Modern C++ Explained

In C++17, lambda expressions can be used as constexpr by default, meaning they can be evaluated at compile-time. This feature enables developers to perform computations at compile-time, reducing runtime overhead and improving performance in certain cases. It can also make the code more readable and easier to understand.

Lambda expressions are anonymous functions that can be defined and used within code. They have the following general syntax:

[capture](parameters) -> return_type { function_body }

Using lambda as constexpr in C++17:

Since C++17, lambdas are implicitly constexpr by default, which means they can be used in constant expressions, as long as the lambda body and its captures are constexpr-compatible. Here's an example to illustrate this:

#include <iostream>

int main() {
    constexpr auto square = [](int x) {
        return x * x;
    };

    constexpr int result = square(5);
    static_assert(result == 25, "Square of 5 should be 25");

    std::cout << "Square of 5: " << result << std::endl;
    return 0;
}

Benefits of using lambda as constexpr

1. Compile-time computation: Using constexpr lambdas can shift computation from runtime to compile-time, potentially improving performance for computationally expensive operations.

2. Readability and expressiveness: By using lambdas, one can write more expressive and readable code, as functions can be defined and used in-place, right where they are needed.

3. Type inference: Lambdas can deduce the return type automatically, making the code shorter and easier to understand.

4. Better optimization: Since the lambda is evaluated at compile-time, the compiler has more opportunities to optimize the code further.

5. Enhanced safety: Using constexpr ensures that the lambda can only be used in constant expressions, which can help catch errors early in the development process.

Runtime degrading

A constexpr lambda can degrade into a runtime lambda when it's used in a context that doesn't require a constant expression or when it doesn't meet the requirements for a constexpr function. In such cases, the lambda will be evaluated at runtime instead of compile-time.

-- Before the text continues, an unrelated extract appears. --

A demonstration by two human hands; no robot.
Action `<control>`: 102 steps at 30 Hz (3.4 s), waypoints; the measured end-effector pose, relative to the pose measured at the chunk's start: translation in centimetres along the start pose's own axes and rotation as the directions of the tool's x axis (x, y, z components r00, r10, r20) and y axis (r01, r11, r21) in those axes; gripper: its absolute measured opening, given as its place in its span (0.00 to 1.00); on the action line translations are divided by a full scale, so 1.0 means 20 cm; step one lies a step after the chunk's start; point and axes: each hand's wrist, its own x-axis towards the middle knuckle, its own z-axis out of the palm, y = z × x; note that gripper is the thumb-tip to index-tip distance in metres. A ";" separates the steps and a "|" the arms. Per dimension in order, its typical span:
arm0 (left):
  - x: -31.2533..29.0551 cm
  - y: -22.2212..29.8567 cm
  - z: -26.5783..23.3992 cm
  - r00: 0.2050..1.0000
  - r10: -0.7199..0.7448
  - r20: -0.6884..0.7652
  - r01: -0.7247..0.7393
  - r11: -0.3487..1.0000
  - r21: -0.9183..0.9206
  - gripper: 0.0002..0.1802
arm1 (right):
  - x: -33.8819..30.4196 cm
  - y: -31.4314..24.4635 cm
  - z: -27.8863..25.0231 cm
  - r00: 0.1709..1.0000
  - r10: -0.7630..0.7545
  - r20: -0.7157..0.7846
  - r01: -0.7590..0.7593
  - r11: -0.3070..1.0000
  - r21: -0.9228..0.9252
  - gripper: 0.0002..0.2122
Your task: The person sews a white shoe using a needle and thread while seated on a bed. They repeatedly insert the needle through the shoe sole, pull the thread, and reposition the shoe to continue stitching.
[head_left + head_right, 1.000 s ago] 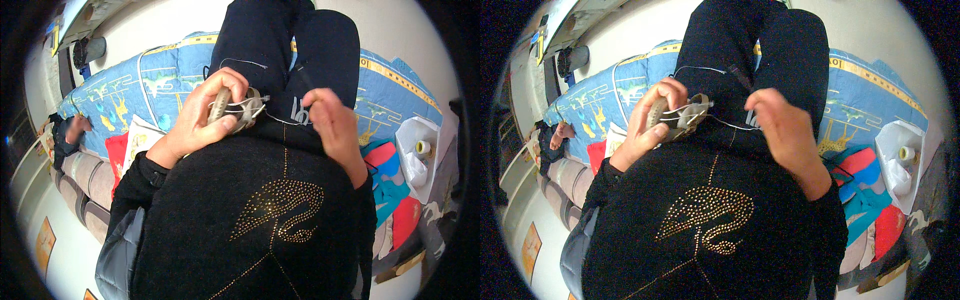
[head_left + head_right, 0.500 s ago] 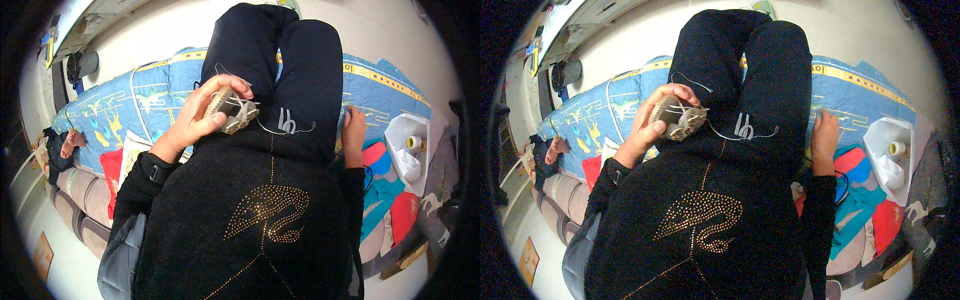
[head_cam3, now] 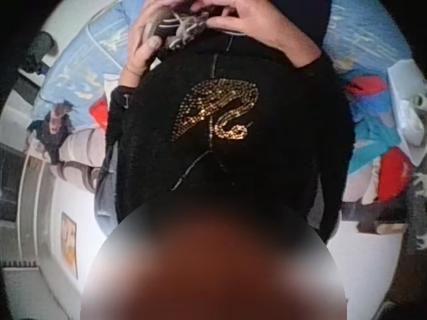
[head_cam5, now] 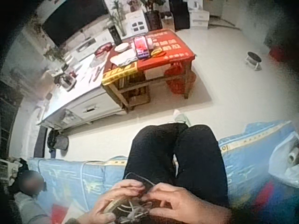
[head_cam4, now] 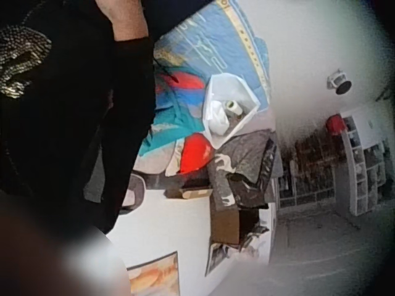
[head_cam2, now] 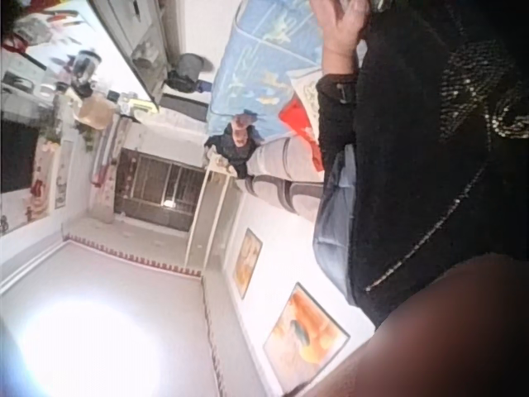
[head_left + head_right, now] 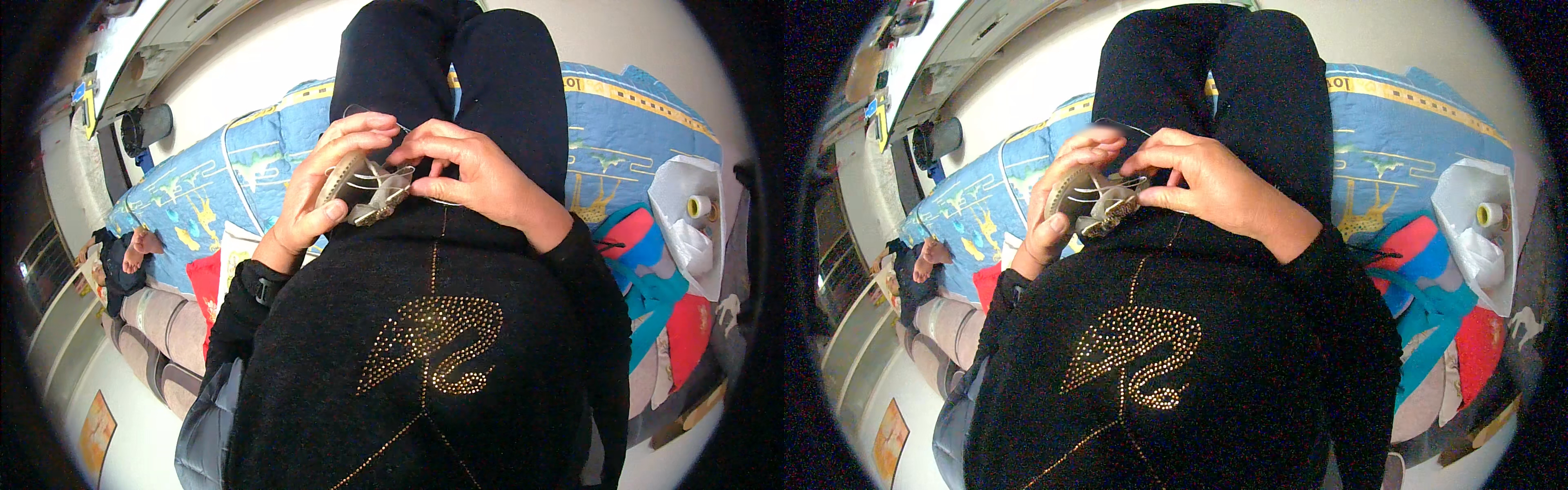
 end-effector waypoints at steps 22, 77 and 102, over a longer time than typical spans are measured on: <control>0.07 0.03 0.02 0.979 -0.203 0.003 0.200 0.962 -0.185 0.38 | -0.02 0.07 -0.08 0.997 0.077 0.003 -0.021 0.238 0.971 0.08; 0.07 -0.02 0.11 0.980 0.169 -0.101 -0.197 0.874 -0.444 0.13 | -0.14 -0.19 -0.09 0.984 -0.095 -0.152 0.030 0.923 -0.384 0.10; 0.20 -0.02 0.12 0.847 0.170 -0.504 -0.264 0.957 -0.122 0.15 | 0.03 -0.14 0.01 0.919 -0.121 -0.376 0.015 0.962 -0.273 0.22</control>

Here are some conditions that can cause a constexpr lambda to degrade into a runtime lambda:

1. Non-constexpr parameters or captures: If the lambda captures or accepts non-constexpr variables as parameters, the lambda will not be able to be evaluated at compile-time. For example:

int non_const_var = 10;
auto lambda = [non_const_var](int x) {
    return x * non_const_var;
};
int result = lambda(5); // This will be evaluated at runtime

2. Non-constexpr expressions in the lambda body: If the lambda body contains expressions that cannot be evaluated at compile-time, the lambda will not be constexpr. For example:

#include <iostream>
#include <cmath>

constexpr auto sqrt_lambda = [](double x) {
    return std::sqrt(x); // std::sqrt is not constexpr (prior to C++20)
};

int main() {
    double result = sqrt_lambda(25.0); // This will be evaluated at runtime
    std::cout << "Square root of 25: " << result << std::endl;
    return 0;
}

3. Using the lambda in a non-constexpr context: Even if the lambda itself is constexpr, if it is used in a context that doesn't require a constant expression, it will be evaluated at runtime. For example:

constexpr auto square = [](int x) {
    return x * x;
};

int main() {
    int input = 0;
    std::cout << "Enter an integer: ";
    std::cin >> input;

    int result = square(input); // This will be evaluated at runtime
    std::cout << "Square of " << input << ": " << result << std::endl;
    return 0;
}

In this example, although the square lambda is constexpr, it is used with a runtime input value, so it's evaluated at runtime.

When a constexpr lambda degrades into a runtime lambda, it doesn't cause any errors or warnings. It simply means that the lambda is evaluated at runtime, and the performance advantages and safety guarantees of a constexpr lambda are not achieved.